И он увидел, что она уже не спит и тоже рассматривает его.
— Вы просто замечательно выглядите, — сказал он.
— Может, не замечательно, но неплохо. Обрати внимание: никаких складок жира на животе, крепкая спина и замечательная задница. А ты, пожалуй, обгорел.
— Пожалуй, — согласился он.
— Возьми крем, вотри, не так будет болеть.
— Пока не болит.
— Заболит, — пообещала она и протянула ему тюбик с кремом. И тут он увидел, что она без лифчика.
— Ты немного дикий? — спросила она.
— Почему?
— Смотришь так, будто никогда женских сисек не видел. Меня зовут Лора.
Он тоже представился.
— Ты автослесарь? — спросила Лора.
— На мне написано, что я автослесарь? — спросил он.

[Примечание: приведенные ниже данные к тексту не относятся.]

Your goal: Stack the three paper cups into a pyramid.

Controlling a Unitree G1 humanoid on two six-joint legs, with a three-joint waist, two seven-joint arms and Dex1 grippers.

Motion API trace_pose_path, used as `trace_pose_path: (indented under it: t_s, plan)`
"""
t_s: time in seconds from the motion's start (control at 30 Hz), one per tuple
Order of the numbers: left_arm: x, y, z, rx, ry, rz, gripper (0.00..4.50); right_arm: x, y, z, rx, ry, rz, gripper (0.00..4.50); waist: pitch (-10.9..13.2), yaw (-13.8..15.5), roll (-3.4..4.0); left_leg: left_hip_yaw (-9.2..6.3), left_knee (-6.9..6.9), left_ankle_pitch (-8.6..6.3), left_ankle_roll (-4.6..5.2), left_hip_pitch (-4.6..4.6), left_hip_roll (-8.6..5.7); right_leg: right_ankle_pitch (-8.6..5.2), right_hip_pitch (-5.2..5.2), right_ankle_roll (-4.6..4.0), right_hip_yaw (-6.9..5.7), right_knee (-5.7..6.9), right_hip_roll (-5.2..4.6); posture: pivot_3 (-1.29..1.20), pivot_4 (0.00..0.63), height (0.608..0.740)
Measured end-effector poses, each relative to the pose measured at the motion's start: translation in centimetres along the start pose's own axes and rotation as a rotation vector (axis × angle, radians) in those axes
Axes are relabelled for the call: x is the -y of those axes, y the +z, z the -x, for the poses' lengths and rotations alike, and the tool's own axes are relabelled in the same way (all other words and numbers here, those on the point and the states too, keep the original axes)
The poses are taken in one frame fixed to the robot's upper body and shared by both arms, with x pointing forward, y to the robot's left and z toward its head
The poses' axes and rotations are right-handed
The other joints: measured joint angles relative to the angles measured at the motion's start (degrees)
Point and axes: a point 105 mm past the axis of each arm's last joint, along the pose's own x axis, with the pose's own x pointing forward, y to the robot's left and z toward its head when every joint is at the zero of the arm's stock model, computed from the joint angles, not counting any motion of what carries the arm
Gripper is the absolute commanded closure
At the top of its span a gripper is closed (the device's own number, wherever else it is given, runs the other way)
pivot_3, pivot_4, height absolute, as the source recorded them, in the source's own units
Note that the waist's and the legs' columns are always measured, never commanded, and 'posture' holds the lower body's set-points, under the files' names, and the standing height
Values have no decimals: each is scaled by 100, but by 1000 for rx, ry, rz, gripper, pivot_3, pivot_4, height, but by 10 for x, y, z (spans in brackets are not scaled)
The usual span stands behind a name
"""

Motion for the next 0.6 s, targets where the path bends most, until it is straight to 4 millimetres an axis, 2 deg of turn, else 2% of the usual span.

— Обозначено, — ответила она. — На руках. Они у тебя битые, и масло впиталось в кожу, как ее ни отмывай.
— Вы почти угадали. Я инженер.
— И подрабатываешь руками.
— И подрабатываю руками, — согласился он.
— А сколько тебе лет?
— Двадцать четыре.
— А мне сорок. Я хотела сказать, ты мне в сыновья годишься, но не получается. Тогда бы я должна была забеременеть в пятнадцать лет, чтобы родить в шестнадцать.
— Довольно многие рожают и в шестнадцать.